The big follow-through

Ugh. There is so much I want to do! Sometime I don't know how to fit it all in. I overwhelm myself with ideas until I am paralyzed and find myself wasting the day on television instead. I spent all last week working, working, working for a client in the city. It was a long commute and tiring. But I enjoyed the work. I just didn't enjoy getting home so late! Now, this week I don't forsee a whole lot of work. (of course that could change any second now with the ringing of the phone). Feast or famine is my life right now. I'm always either bogged down with so much to do, or light as a feather. I love it. I'm lucky.
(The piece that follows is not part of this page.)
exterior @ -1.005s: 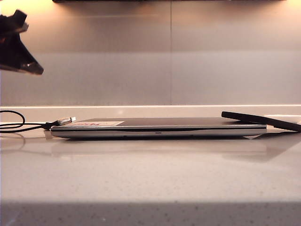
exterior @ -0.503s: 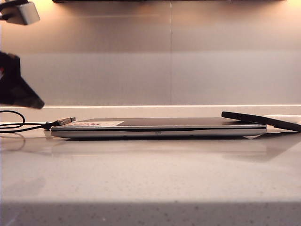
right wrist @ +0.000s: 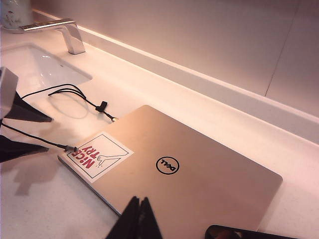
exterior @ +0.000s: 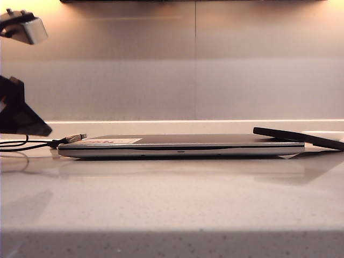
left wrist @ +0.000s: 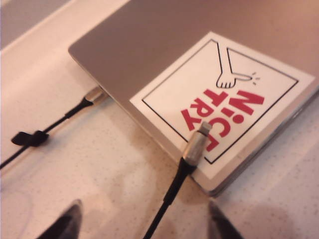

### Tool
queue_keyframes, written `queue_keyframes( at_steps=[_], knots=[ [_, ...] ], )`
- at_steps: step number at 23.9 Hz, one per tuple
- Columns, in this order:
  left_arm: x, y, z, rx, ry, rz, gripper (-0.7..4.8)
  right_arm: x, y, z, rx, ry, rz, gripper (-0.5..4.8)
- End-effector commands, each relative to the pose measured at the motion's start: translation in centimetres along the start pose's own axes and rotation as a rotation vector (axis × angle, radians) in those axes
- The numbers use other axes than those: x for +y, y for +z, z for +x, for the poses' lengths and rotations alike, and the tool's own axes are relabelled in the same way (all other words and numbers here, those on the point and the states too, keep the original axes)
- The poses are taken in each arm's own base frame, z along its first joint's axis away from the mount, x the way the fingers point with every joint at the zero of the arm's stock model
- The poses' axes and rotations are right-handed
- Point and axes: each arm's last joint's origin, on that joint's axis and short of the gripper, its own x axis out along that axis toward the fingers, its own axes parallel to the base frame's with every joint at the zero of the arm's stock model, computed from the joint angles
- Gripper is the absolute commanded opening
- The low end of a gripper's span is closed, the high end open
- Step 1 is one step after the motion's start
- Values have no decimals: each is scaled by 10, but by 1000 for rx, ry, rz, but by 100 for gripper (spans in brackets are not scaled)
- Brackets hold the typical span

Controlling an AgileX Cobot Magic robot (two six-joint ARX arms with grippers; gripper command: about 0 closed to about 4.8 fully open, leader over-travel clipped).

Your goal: Pick up the charging cable and the phone, plug the charging cable into the charging port on the phone, and finally place them back on the table.

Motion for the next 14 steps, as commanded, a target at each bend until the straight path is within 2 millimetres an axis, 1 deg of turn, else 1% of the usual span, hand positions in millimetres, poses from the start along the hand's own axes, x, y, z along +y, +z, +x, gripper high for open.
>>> queue_keyframes(
  at_steps=[1, 6, 14],
  knots=[
    [0, -2, 8, 16, -8, 18, 304, 0, 4, -2, -26, -6, -1, -6],
    [-1, -8, 22, 45, -23, 43, 301, 0, 4, -2, -27, -5, 6, -6],
    [-2, -14, 36, 72, -38, 60, 300, 0, 4, -2, -28, -2, 6, -6]
  ],
)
I'm going with it.
So, I make all these plans for what I want to do with this found time, and I get overwhelmed. I finally have the chance to spend time on all the things I daydreamed about (what I'd rather be doing if I were home) when I had a 8:30-5:00 job before. And I've got NUTHIN'. I realize I just have to decide what my biggest priority and interest is for the day and dive in. (I never WAS a diver...I always sort of hopped in the water butt-first...I have never done a dive before...hmmmmm). So today, I'm going to work on a painting. I started it at the beginning of June and haven't found ample time to touch it since. So, it's got the background filled in and that's it. I want to do a nice job since the intent is to hang it on our dining room wall once complete. So I guess that's my big goal for today...not to finish, but to continue on it. I also have lots of bookeeping and filing to catch up on for my business...and invoices to send out. Never the fun part but necessary if I want to be paid! Oh yeah! My other thought was wanting to fix some photos I took and upload them to my flickr page...see what I mean? I start coming up with plans and a whole host of new ideas swarm like bees around my head. I refuse to give in to my normal pattern of retreating to the couch...I must break that bad habit. I know I will be grateful to myself if I do. I feel like I'm normal. I just need to bite the bullet and see things through. And THAT is what is hard for me to do. I'm a starter, not a finisher. And I need to change it. I WANT to change it. Being creative and accomplishing art depends on some sort of follow-through. I need encouragement...I need strength.
I've got the inspiration, now I need the strength to be confident and FOLLOW-THROUGH.

3 comments:

Colorsonmymind said...

Try to be easy on yourself.

Overwhelmed spent a lot of time going through my mind-I am trying to change that inner dialogue and hopefully change my life.

Unknown said...

You're right. It's the inner dialogue that makes all the difference with everything. I need to keep training it to work WITH me and FOR me and not against me. And it doesn't hurt in my case to do a little less thinking and a little more action sometimes. :)

Unknown said...

Wow! It's nice to hear someone going through the same thing. At least we know it's happening! My goal is to pick one thing...no matter how small...and see it all the way through WITHOUT starting something else in the meantime. I think it will be hard, but I need to prove to myself that I can do it! I will jot any ideas I come up with in the meantime in my notebook and leave them there to ferment. I think the "idea swarm" is my brain's way of avoiding facing my work and being exposed in a vulnerable way...a defense mechanism of sorts. Good luck to you too!